As the European Union lurches from one crisis to the next, making the continent as a whole appear to be the proverbial sick man of the global economy, it is worth looking for past national overhauls that might serve as a template for future EU success. Great Britain is an excellent overhaul template, and it owes much of its prosperity over the last two decades to Margaret Thatcher, who passed away earlier this week.
Margaret Thatcher is widely regarded as the British counterpart to America's Ronald Reagan, and thanks to the policies she championed, the U.K. is a far more vibrant and successful country today, even with the ongoing recession in the EU, than it was at the best of times in the 1970s. However, Thatcher's policies were controversial because while they increased average incomes and national prosperity in the medium term, they also increased inequality undoubtedly leading to resentment among those who did not benefit as much from her policies.
In particular, Thatcher stood for three economic policies first and foremost:
1. More flexible labor markets with less power for unions
2. Less government intervention in the economy
3. A tight lid on inflation
Prior to Thatcher taking office in 1979, the U.K. was relying heavily on state intervention and strong labor protection to drive its economy. The country was suffering through inflation rates that approached nearly 25%, and the U.K., the birthplace of the industrial revolution and modern economics, had been forced to take an IMF loan in 1977. In 1979, state owned enterprises accounted for 10% of the economy versus 2% today. Most of these state owned firms were unprofitable, and long union strikes were the norm. All was clearly not well in the U.K.
Upon taking office Thatcher, like Paul Volker in America, raised interest rates (the Bank of England was not an independent body at the time), slashed government spending, and went to war with unions. The result was a deep recession where unemployment rose to more than 11%.
However, the short term pain associated with economic confusion surrounding all of the removing of red tape, regulation, and labor rules led to a more prosperous Great Britain in the longer run. Intuitively it makes sense that after major changes to any complex system, (and a national economy certainly qualifies as complex), it takes awhile before the system adjusts to the changes and starts to function properly again.
A good analogy might be a person who had a broken leg which has set improperly. The result of the bone setting improperly would be the person limping around with limited mobility. The proper course of action here would be to re-break the leg and then have it set properly in a cast. It takes a while after the cast has been put on before the person's leg is healed, but in the longer run, the individual will be better off having a properly healed leg.
So it was with Britain.
The following graph shows the British GDP relative to France. As the graph shows, U.K. GDP fell to its lowest point around 1982, and thereafter began to recover consistently through the mid 2000s with only a shallow recession in the late 1980s. GDP growth was even more impressive averaging 4% per year throughout the 1980s versus an anemic 1.5% throughout the 1970s.
In the end, Thatcher broke the power of unions in the U.K., and created an economy based much less on the state and much more on the free markets. By the time Tony Blair took power in 1997 after close to 20 years of Conservative party leadership, the Labour Party had dropped its support of nationalizing industry and accepted most of Thatcher's ideals including the power of the free market.
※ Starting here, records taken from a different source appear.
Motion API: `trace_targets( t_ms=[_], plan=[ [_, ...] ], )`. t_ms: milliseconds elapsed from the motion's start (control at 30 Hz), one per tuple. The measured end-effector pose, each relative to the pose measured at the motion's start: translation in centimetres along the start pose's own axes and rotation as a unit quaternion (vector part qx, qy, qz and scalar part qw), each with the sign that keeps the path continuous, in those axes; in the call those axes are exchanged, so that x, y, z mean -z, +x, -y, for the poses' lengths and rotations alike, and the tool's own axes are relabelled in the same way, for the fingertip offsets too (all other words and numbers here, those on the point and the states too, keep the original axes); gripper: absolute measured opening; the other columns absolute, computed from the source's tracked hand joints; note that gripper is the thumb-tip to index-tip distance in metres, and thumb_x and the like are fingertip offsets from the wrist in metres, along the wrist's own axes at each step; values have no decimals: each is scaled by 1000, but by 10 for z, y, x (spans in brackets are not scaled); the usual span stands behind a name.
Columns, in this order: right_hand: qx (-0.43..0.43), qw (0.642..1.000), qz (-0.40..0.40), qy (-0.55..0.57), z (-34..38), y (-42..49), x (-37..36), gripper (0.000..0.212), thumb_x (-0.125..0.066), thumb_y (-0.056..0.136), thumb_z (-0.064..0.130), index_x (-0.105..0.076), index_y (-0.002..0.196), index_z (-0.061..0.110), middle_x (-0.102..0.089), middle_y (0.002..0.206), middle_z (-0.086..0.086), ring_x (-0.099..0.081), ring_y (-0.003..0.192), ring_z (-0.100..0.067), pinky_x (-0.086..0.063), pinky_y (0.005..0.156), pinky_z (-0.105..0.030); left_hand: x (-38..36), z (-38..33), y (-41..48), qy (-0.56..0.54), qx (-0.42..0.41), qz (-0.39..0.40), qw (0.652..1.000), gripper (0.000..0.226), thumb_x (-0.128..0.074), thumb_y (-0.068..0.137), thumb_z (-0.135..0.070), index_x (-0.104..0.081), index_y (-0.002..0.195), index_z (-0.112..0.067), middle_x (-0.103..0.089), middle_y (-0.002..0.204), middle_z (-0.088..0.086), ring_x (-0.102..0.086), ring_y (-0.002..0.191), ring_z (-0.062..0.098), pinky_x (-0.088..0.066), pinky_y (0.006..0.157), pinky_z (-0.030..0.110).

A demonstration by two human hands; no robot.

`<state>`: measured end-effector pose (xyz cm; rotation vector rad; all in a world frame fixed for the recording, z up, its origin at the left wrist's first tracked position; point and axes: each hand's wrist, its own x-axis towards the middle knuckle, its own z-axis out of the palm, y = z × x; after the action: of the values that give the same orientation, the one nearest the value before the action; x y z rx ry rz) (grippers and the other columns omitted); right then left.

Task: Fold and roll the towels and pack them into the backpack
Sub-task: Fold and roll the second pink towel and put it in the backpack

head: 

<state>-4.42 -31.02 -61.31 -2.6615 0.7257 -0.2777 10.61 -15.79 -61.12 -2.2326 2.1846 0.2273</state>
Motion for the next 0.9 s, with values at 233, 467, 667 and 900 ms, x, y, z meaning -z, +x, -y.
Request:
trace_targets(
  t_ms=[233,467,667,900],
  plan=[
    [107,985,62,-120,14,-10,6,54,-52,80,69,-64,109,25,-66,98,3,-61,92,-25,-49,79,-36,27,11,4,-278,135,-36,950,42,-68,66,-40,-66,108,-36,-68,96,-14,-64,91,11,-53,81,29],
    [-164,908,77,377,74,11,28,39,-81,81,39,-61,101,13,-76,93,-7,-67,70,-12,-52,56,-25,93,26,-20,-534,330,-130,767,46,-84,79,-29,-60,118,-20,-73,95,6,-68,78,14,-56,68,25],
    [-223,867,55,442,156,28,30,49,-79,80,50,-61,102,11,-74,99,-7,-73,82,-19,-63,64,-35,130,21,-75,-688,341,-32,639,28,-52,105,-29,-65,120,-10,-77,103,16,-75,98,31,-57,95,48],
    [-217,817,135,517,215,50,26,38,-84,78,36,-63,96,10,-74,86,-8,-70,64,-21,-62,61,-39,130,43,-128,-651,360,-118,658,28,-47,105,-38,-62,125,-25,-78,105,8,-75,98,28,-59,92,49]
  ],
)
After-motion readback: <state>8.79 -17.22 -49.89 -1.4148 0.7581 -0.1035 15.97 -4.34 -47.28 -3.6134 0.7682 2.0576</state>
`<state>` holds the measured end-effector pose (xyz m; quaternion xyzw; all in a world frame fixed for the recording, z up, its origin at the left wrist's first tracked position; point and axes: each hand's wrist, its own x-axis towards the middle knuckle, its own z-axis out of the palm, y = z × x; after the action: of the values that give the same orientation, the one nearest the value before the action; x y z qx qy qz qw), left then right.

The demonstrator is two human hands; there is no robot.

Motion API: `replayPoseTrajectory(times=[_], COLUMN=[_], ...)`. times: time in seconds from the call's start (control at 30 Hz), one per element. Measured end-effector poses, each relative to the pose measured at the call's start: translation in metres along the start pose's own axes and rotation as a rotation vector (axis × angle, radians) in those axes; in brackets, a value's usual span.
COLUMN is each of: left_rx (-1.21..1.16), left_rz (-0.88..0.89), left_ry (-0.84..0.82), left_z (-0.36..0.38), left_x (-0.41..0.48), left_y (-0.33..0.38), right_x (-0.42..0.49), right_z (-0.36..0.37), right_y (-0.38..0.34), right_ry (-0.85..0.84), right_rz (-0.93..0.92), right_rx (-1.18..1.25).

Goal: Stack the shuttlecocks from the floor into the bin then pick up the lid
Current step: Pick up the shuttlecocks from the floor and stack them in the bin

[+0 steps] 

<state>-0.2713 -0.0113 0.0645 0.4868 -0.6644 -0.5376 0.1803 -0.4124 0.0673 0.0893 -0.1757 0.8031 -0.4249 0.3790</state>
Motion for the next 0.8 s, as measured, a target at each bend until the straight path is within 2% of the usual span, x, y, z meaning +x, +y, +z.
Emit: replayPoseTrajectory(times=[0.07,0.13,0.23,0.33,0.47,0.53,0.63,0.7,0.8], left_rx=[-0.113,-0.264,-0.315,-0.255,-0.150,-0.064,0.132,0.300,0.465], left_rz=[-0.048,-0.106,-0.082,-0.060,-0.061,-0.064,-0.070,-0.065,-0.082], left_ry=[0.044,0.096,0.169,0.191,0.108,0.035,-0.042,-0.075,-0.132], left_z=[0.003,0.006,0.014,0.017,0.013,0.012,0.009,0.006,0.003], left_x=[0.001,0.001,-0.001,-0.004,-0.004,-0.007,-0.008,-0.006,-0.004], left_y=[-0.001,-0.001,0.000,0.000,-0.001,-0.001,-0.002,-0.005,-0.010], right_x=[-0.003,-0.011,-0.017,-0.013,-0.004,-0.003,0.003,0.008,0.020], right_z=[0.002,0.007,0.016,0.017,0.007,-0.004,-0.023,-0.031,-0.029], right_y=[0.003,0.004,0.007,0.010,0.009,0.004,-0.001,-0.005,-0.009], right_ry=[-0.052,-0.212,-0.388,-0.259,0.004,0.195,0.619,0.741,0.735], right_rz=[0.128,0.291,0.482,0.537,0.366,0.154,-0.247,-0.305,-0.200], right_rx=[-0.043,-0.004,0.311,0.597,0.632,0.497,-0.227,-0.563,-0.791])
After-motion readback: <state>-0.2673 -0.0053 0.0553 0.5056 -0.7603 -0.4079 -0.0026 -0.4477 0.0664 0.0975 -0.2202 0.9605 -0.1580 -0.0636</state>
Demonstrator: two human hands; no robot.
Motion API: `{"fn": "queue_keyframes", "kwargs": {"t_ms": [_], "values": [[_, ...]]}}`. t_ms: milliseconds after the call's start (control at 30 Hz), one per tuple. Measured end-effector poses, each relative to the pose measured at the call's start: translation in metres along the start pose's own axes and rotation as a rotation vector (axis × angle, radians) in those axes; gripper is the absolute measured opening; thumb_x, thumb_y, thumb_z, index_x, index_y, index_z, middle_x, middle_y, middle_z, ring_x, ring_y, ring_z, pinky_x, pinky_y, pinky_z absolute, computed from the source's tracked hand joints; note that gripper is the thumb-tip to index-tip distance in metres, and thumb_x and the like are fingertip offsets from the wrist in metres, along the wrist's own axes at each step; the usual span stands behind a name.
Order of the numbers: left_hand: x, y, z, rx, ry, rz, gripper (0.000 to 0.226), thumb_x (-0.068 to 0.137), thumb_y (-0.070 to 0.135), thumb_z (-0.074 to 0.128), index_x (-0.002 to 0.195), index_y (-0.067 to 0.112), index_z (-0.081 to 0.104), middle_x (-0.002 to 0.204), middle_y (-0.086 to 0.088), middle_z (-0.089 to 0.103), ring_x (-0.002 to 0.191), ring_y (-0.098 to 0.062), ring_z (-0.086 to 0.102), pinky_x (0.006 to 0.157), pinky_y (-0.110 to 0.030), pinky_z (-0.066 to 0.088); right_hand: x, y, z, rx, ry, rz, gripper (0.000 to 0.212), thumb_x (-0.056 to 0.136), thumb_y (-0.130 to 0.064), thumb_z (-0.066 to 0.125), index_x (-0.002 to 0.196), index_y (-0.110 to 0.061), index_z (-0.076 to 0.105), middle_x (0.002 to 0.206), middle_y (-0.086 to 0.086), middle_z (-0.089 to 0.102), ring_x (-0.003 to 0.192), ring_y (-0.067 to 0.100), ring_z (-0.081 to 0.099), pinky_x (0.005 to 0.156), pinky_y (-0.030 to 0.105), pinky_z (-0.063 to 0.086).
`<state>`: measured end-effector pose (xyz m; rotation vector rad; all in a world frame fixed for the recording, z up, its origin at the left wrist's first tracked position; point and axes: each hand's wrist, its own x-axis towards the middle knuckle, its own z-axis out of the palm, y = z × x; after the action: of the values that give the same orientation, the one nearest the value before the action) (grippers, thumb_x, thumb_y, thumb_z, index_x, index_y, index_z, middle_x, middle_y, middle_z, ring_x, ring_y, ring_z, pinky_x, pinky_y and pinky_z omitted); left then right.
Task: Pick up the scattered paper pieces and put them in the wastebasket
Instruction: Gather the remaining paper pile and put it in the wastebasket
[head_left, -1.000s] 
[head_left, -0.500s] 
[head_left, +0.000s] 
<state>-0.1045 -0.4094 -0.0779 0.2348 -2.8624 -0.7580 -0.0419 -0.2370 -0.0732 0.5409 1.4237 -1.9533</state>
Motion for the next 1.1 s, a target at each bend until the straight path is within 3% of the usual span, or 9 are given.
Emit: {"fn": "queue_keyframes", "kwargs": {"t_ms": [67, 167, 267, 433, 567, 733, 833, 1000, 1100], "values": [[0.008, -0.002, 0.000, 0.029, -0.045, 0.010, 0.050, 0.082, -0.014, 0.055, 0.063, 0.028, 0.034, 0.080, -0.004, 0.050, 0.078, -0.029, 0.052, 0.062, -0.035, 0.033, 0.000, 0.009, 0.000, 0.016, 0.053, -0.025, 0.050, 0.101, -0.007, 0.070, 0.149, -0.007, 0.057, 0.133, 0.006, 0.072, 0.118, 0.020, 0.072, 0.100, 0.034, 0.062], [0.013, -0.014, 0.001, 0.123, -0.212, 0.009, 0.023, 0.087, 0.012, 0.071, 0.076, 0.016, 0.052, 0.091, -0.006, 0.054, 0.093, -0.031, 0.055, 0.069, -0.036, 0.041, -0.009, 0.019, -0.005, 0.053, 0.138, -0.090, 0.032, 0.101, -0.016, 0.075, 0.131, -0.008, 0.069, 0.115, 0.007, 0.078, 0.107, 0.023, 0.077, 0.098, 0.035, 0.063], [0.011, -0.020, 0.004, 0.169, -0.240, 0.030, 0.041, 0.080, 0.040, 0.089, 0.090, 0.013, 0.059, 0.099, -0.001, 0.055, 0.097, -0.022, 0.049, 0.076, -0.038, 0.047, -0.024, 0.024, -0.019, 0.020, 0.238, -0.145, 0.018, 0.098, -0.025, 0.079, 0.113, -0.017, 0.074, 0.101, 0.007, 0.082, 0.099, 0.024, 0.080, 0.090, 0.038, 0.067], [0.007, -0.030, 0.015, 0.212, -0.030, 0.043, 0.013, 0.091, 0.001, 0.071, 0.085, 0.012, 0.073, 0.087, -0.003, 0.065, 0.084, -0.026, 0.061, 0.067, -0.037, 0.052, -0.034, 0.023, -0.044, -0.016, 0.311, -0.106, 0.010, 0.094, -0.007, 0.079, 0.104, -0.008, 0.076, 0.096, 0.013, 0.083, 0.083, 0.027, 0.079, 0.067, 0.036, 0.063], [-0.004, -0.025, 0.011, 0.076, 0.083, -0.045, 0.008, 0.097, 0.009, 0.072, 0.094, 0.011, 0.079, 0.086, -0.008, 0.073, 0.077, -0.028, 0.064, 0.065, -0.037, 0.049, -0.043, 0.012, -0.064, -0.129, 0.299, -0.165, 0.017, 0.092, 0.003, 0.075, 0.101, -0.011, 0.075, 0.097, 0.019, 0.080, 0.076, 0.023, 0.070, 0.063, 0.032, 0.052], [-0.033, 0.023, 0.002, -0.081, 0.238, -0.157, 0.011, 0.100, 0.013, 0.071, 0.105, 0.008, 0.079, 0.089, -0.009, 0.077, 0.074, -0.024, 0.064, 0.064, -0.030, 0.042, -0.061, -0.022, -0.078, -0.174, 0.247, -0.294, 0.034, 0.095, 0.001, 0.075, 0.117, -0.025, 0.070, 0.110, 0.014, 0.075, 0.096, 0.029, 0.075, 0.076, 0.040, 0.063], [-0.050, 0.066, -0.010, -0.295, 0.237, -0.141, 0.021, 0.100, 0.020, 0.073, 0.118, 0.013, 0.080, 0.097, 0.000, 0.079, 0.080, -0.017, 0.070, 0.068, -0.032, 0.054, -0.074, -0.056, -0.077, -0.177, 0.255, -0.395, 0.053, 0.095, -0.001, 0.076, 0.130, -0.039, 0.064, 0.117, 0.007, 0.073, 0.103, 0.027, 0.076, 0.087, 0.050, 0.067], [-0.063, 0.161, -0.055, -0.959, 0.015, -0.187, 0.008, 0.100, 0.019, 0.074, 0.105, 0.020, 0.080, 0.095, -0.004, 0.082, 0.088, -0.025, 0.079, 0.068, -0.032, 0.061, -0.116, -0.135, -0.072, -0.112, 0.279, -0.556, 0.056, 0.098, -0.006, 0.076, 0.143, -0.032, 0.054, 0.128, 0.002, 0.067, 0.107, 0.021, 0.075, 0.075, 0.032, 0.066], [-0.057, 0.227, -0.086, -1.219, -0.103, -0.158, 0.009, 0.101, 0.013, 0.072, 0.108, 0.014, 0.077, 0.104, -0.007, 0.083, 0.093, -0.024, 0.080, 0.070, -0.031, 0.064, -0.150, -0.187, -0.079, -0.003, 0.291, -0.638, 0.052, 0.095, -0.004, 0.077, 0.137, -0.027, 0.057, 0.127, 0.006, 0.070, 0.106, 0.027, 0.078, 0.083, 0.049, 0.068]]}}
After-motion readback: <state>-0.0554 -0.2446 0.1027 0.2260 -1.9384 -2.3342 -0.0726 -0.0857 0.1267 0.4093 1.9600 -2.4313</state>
The point here is that, like the EU of today, Britain was once a place where regulations, state owned enterprises, inflexible labor rules, and general social malaise all caused perpetual economic problems. The U.K. was able to get out of this situation by making significant changes to the system and enduring the pain those changes caused. The changes were controversial then and they are still controversial today. Union members don't like losing bargaining power. Managers and workers at nationalized firms don't like having the firms privatized and made more efficient through layoffs, cutbacks, etc. Citizens don't like having tax codes enforced, free government benefits taken away, and wealth transfers dropped. But all of those things lead to greater economic inefficiency. Taking them away will mean short term pain, but eventually, in two years or ten, the economy will emerge stronger for it.
Unfortunately, to date Europe seems to have talked a lot about these ideas, but accomplished little. Much of Greece's economy is still run by state owned firms. The Italians and French still have incredibly inflexible labor markets that make it nearly impossible to fire anyone no matter how bad a job they do. The Cypriots still seem to be trying to cling to the cash invested in the country by wealthy Russians, and the Germans seem insistent on preventing the creation of a single set of rules for all European banks.
From the outside at least, it still looks like Europe has a long way to go, but if they are smart, EU leaders should be looking at the reforms put in place by Thatcher, and trying to emulate them for the future regardless of the uproar those reforms would undoubtedly cause. In the end, Europe as a whole would be made better off by such reforms.